Businesses...yes, that's a valid issue. But that's just a matter of inertia. Large corporations aren't particularly agile things, they're going to take some time to adapt to the changing software landscape. But they'll get there. And we're the kind of people that need to drag them forward on that. Also consider that even Windows 10 is practically state-of-the-art compared to the companies still running COBOL and FORTRAN code. Plus, businesses don't want to train people, so if their secretaries prefer Windows 10, they're going to stick with Windows 10. Us techies can adapt much easier than the rest of the workforce, so we get screwed. But again, that doesn't mean the entire world is falling apart. Just sucks for us that we aren't the rulers of this domain anymore.
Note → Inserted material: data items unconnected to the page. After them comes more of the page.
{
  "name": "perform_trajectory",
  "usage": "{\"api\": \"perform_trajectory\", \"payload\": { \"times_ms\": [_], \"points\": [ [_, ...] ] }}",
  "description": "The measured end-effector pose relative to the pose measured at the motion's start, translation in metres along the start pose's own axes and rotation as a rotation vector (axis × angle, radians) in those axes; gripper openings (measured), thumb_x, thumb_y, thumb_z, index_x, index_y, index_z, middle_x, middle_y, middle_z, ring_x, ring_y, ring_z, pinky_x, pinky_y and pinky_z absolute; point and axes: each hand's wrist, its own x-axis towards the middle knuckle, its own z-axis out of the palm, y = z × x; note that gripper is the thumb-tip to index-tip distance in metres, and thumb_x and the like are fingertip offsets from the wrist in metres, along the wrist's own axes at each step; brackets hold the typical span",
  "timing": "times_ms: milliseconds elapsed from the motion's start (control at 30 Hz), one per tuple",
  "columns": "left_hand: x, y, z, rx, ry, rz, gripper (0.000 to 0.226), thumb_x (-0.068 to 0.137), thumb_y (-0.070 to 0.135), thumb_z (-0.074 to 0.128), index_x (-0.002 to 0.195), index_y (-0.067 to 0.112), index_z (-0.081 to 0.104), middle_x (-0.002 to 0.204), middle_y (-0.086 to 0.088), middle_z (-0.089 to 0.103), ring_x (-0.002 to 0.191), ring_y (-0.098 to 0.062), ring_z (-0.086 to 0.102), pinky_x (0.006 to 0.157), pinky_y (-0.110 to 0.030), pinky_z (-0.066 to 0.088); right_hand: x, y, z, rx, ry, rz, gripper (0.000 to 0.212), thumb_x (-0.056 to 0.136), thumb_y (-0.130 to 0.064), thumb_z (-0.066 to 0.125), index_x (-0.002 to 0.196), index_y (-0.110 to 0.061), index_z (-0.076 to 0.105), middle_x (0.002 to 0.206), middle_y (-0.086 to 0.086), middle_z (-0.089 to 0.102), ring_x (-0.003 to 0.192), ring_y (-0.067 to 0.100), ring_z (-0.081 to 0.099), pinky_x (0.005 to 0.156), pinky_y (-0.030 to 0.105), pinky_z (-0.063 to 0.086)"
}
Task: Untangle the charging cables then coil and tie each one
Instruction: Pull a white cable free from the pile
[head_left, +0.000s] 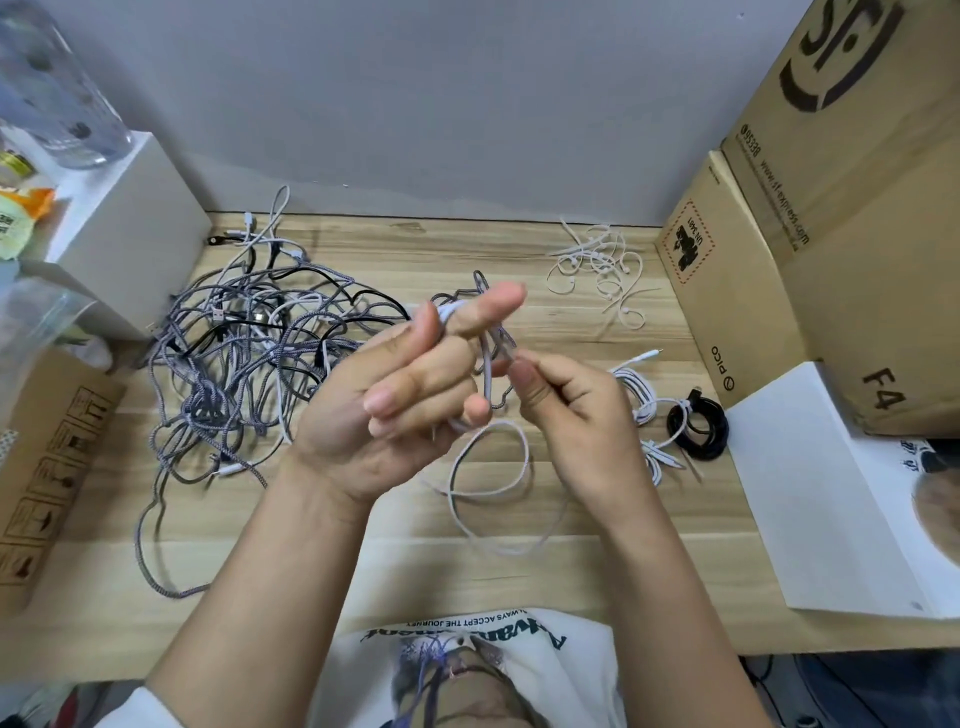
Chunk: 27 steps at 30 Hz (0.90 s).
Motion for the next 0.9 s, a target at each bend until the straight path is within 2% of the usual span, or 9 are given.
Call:
{"api": "perform_trajectory", "payload": {
  "times_ms": [133,233,333,433,600,700,767,833,900],
  "points": [
    [0.001,0.001,0.001,0.024,0.254,0.121,0.049,0.101,0.011,0.034,0.142,-0.010,0.016,0.063,-0.009,0.043,0.049,-0.015,0.036,0.103,-0.035,0.039,-0.007,0.001,0.013,-0.139,-0.113,0.062,0.020,0.092,-0.028,0.051,0.090,-0.024,0.070,0.049,-0.020,0.047,0.051,-0.002,0.043,0.054,0.013,0.031],
    [0.010,-0.004,-0.005,0.296,0.523,0.273,0.047,0.092,0.018,0.040,0.131,-0.008,0.033,0.063,-0.005,0.054,0.046,-0.009,0.048,0.086,-0.029,0.054,-0.012,0.001,0.021,-0.275,-0.199,0.119,0.026,0.087,-0.040,0.045,0.073,-0.025,0.062,0.050,-0.005,0.044,0.051,0.009,0.039,0.054,0.034,0.033],
    [0.012,-0.016,-0.013,0.411,0.569,0.287,0.032,0.083,0.022,0.041,0.107,0.002,0.046,0.065,0.000,0.065,0.047,-0.004,0.054,0.073,-0.027,0.057,-0.016,-0.003,0.018,-0.392,-0.250,0.141,0.023,0.090,-0.035,0.052,0.077,-0.021,0.065,0.057,0.002,0.052,0.061,0.022,0.049,0.059,0.038,0.039],
    [0.011,-0.023,-0.015,0.536,0.544,0.184,0.016,0.092,0.023,0.045,0.101,0.010,0.050,0.091,-0.009,0.074,0.078,-0.015,0.071,0.080,-0.028,0.055,-0.018,-0.008,0.012,-0.469,-0.254,0.124,0.026,0.090,-0.030,0.058,0.071,-0.013,0.061,0.056,0.005,0.051,0.061,0.024,0.047,0.059,0.037,0.037],
    [0.010,-0.024,-0.016,0.833,0.546,0.105,0.042,0.094,0.020,0.041,0.133,0.003,0.040,0.112,-0.001,0.068,0.098,-0.014,0.068,0.088,-0.022,0.051,-0.021,-0.015,0.008,-0.429,-0.207,0.165,0.026,0.086,-0.031,0.060,0.075,-0.008,0.065,0.061,0.011,0.057,0.063,0.026,0.051,0.060,0.036,0.041],
    [0.007,-0.023,-0.009,1.094,0.577,0.034,0.038,0.097,0.013,0.037,0.134,0.021,0.034,0.109,-0.001,0.067,0.093,-0.005,0.067,0.089,-0.019,0.050,-0.022,-0.020,0.005,-0.391,-0.233,0.200,0.026,0.085,-0.031,0.063,0.071,-0.009,0.067,0.057,0.006,0.056,0.055,0.018,0.046,0.057,0.033,0.038],
    [0.006,-0.021,-0.006,1.409,0.583,-0.040,0.030,0.098,0.014,0.041,0.127,0.010,0.048,0.108,-0.002,0.069,0.085,0.005,0.066,0.080,-0.011,0.047,-0.022,-0.024,0.002,-0.355,-0.229,0.247,0.026,0.084,-0.027,0.066,0.063,-0.012,0.066,0.050,-0.012,0.055,0.050,0.004,0.044,0.053,0.020,0.034],
    [0.004,-0.016,-0.009,1.644,0.616,-0.119,0.023,0.098,0.016,0.044,0.098,-0.003,0.056,0.108,-0.009,0.069,0.083,-0.012,0.068,0.077,-0.022,0.047,-0.021,-0.025,-0.005,-0.284,-0.178,0.283,0.020,0.078,-0.028,0.072,0.060,-0.020,0.068,0.051,-0.015,0.058,0.052,-0.002,0.047,0.056,0.020,0.038],
    [0.000,-0.013,-0.010,1.626,0.587,-0.267,0.032,0.099,0.019,0.043,0.085,-0.008,0.053,0.077,-0.015,0.070,0.058,-0.021,0.065,0.062,-0.029,0.048,-0.020,-0.026,-0.013,-0.232,-0.098,0.261,0.017,0.070,-0.030,0.079,0.060,-0.021,0.070,0.055,-0.006,0.063,0.053,0.005,0.051,0.057,0.026,0.041]
  ]
}}
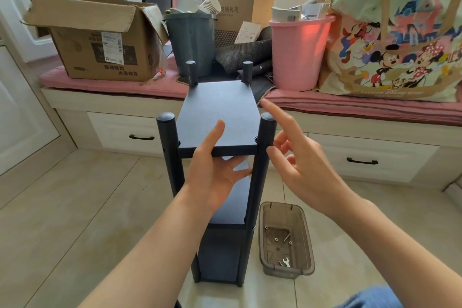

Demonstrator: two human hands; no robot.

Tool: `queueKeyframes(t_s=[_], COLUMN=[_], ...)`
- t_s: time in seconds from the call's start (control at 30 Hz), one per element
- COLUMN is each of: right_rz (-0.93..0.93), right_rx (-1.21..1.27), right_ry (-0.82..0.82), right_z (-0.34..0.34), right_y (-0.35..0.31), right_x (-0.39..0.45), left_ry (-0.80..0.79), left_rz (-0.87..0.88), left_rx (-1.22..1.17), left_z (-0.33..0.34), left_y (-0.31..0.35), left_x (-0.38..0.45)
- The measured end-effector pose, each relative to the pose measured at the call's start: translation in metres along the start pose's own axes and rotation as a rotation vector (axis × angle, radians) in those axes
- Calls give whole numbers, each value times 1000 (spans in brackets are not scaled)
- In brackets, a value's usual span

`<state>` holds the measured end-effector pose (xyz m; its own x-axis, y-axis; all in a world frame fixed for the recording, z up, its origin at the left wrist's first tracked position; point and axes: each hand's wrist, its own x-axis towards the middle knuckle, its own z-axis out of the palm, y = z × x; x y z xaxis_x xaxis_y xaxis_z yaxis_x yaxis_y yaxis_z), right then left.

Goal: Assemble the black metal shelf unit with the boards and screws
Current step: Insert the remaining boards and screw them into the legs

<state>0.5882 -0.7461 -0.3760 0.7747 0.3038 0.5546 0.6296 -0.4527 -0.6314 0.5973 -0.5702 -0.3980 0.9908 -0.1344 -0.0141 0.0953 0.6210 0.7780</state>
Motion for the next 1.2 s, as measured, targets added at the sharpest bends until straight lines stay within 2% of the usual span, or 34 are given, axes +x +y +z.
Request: queueKeyframes(t_s=[0.23,0.4,0.57,0.67,0.77,0.9,0.97,1.1,1.2], right_rz=[-84,-88,-90,-83,-76,-73,-68,-72,-75], right_rx=[-110,-99,-101,-92,-86,-80,-76,-58,-68], right_ry=[-20,0,3,10,11,14,14,17,17], right_z=[4,4,5,5,6,6,7,8,9], right_y=[1,-1,0,0,2,3,5,7,6], right_x=[7,6,7,6,6,6,6,5,5], left_ry=[99,38,127,204,274,215,204,377,415], left_rz=[114,85,96,14,-122,-209,-210,-139,-135], left_rx=[-132,-166,-113,-96,62,385,548,819,848], left_z=[8,11,12,6,-13,-47,-56,-66,-60], left_y=[-5,-3,-3,2,18,68,101,143,150], left_x=[1,-2,-4,-19,-46,-81,-86,-63,-27])
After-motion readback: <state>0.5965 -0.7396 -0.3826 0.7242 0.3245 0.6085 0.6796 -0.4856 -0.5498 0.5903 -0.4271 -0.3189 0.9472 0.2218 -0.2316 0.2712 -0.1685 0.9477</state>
I would say "Good mass-market music" is not a good thing, it's a symptom. Firstly, "good music" is rather subjective...but I think what we're really talking about here is "skilled musicians", right? But that's not the point of "mass-market". Mass-market music is music that's being pushed by the record labels or the radio stations or whoever else. It's not much better than an advertisement. In the past, that was the main way to discover new music, so the people who were interested in skilled musicians would naturally all be supporting the same musicians, because those were the only skilled musicians the labels would put out. Today, we don't have to rely on the labels. The artists I'm adding to my MP3 player lately are often just some guy in his garage on the other side of the country -- or even the other side of the planet. I'm listening to guys where the artist and also the record label have neither a website nor a Wikipedia page. Twenty years ago a band like that *never* could have gotten on the radio, and I never would have known they exist. Today, they'll get a few thousand fans almost instantly off their first album. Diversity is not decline; the fact that the whole world isn't aligning behind your personal preference doesn't mean everyone is having a worse experience. Most people want something slightly different, and today we can actually get it. And that's an improvement.
Well as I said, I think the Thinkpad keyboards have actually approved...I do miss the old 1600x1200 CRTs though. On the other hand, multiple monitors are getting *very* cheap, and we've got 4k coming up...hell just last night I watched a YouTube video of someone gaming in 16k. Better resolution is certainly possible. When I was in highschool I remember saving for months with my brother to save up $800 for an pretty poor Dell PC (one step up from the cheapest thing they had...I think it was a Dimension 2100)...but it *did* have that 21" 1600x1200 CRT. Adjusted for inflation the cost was around $1000, which today would buy you a gaming rig ($750 for a Dell XPS tower), a 24" 4k display ($180 for the LG 25UM56-P) and probably a Model M or equivalent keyboard too. How is that not better?